The digital era calls for easier connections than plastic money cards will allow. Enter the digital wallet; a simple, portable device with a large amount of storage (6GB capacity) and a built-in processor capable of copying all the contents of a flash card. Also known broadly as “Internet payment services,” digital wallets provide a way for consumers to order online products and services and side step entering sensitive information such as credit card numbers and shipping addresses.
Digital wallets are also a boon to the modern photographer. Gone are the bulky notebooks and purchasing of large numbers of memory cards of yesteryear; now photographers can shoot thousands of images using just one storage device. These electronic packages first emerged in the 1990s and slowly morphed from their placement on the desktops of personal computers to being compatible with wireless and other mobile devices and stored on a central server run either by an Internet Service provider or a digital wallet vendor.
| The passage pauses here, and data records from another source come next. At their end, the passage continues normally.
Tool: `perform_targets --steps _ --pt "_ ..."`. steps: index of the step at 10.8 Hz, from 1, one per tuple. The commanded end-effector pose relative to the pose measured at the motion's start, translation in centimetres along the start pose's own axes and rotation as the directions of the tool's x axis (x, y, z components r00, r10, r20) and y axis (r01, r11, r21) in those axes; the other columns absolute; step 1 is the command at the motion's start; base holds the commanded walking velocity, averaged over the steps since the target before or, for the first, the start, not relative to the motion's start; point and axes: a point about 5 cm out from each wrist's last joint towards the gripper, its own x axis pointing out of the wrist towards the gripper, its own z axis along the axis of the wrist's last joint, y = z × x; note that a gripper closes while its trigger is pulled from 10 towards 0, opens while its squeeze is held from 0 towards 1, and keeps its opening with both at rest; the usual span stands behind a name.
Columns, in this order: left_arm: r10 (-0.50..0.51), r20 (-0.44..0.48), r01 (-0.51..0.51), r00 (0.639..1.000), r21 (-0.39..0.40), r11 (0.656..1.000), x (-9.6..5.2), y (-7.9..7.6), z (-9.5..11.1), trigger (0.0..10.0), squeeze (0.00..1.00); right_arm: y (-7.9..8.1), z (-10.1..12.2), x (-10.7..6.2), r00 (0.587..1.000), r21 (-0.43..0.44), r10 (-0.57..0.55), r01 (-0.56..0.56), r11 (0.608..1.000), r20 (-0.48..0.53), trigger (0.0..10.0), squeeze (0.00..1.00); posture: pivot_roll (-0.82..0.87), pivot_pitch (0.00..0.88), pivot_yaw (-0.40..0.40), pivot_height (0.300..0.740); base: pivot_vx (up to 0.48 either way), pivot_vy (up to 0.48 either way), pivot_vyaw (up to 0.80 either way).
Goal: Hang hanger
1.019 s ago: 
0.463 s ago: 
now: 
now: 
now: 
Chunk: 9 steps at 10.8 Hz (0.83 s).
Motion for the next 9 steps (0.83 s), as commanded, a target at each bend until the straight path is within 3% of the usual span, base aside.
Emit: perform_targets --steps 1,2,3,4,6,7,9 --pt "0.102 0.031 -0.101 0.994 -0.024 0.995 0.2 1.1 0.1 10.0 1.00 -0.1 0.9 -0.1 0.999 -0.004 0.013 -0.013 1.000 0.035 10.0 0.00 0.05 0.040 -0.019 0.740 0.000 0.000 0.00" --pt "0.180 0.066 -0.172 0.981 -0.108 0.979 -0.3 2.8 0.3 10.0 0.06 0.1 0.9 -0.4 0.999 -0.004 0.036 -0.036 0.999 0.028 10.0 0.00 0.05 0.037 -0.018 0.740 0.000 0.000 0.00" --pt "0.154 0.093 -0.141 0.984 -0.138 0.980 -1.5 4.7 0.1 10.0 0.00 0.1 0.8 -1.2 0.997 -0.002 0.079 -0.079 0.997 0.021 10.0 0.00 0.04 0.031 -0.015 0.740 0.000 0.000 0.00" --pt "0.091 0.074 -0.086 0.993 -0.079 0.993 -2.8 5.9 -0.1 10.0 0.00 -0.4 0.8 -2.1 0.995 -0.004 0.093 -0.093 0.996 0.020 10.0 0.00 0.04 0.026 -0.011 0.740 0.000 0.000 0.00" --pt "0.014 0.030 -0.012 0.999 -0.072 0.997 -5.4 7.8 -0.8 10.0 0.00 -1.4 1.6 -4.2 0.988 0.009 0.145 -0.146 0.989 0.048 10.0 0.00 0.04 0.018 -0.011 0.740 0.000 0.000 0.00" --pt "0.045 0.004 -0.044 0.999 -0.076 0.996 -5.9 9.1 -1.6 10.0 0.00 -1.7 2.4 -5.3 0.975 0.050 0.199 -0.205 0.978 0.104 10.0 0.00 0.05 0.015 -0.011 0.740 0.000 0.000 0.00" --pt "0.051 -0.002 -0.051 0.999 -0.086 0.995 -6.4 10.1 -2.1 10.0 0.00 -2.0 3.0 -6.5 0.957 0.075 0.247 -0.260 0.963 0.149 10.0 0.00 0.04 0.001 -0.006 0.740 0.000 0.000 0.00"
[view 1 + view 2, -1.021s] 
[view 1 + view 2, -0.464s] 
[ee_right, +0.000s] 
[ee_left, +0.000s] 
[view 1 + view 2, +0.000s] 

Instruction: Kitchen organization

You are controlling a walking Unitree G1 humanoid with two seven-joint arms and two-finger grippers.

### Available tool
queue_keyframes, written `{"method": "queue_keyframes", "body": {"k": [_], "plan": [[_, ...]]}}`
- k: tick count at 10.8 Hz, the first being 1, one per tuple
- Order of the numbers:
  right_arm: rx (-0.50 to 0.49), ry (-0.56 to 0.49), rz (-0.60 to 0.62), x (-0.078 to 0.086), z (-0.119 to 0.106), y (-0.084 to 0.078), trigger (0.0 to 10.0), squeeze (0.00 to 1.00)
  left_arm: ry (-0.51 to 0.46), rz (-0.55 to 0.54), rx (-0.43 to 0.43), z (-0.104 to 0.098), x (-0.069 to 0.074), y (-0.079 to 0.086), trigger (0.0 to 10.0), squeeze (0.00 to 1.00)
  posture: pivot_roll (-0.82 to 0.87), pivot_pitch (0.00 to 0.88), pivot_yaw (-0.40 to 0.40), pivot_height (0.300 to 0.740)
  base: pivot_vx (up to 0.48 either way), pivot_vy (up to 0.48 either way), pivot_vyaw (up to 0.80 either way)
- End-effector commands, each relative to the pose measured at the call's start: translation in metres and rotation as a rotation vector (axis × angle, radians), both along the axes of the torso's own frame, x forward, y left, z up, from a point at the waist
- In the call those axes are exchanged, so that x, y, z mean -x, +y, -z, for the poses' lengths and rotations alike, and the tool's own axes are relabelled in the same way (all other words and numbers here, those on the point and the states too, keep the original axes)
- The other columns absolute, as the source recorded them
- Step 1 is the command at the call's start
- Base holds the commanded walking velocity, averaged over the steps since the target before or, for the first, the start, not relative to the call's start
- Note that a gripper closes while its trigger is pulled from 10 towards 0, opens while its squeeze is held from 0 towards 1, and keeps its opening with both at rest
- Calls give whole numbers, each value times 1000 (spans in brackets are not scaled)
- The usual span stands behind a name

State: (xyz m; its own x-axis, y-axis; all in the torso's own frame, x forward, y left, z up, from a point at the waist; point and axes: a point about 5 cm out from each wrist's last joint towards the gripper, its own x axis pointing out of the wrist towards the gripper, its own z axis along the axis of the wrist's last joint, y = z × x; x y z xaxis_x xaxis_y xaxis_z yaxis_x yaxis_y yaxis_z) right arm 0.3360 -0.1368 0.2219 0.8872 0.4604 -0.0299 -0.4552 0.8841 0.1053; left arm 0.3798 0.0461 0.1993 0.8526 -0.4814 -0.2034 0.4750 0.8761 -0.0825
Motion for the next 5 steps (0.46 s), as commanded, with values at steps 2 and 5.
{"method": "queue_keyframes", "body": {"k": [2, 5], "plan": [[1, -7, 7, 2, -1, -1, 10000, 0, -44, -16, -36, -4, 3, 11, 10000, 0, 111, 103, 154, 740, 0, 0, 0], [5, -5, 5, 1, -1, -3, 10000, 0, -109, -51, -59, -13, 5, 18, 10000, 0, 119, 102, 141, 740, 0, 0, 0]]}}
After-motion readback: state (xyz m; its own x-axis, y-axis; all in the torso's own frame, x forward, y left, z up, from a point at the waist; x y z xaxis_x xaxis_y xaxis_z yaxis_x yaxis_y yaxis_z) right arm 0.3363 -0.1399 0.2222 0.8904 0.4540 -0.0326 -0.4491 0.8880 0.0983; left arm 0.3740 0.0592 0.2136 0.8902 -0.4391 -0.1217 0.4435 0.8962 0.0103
Digital wallet vendors make their money either by charging a commission to the retailer on every purchase made involving a digital wallet or via merchants who can opt to pay a flat fee for accepting the vendor’s wallet in their transactions. The digital wallet vendor becomes the intermediary between a company and its customers and in this way, customers do not have to submit credit card information each time they make a purchase. The purchase order is instead sent to the digital wallet vendor where it is discretely charged to the customer’s account.
The problems with e-commerce and the benefits of technology are hopefully catching up with each other. It would seem that a digital wallet could potentially take a significant bite out of Internet-related crimes like fraud and identity theft. The true cyber effects of this product remain to be seen, but in the meantime, in between time…
Buddy, can you spare some digital change?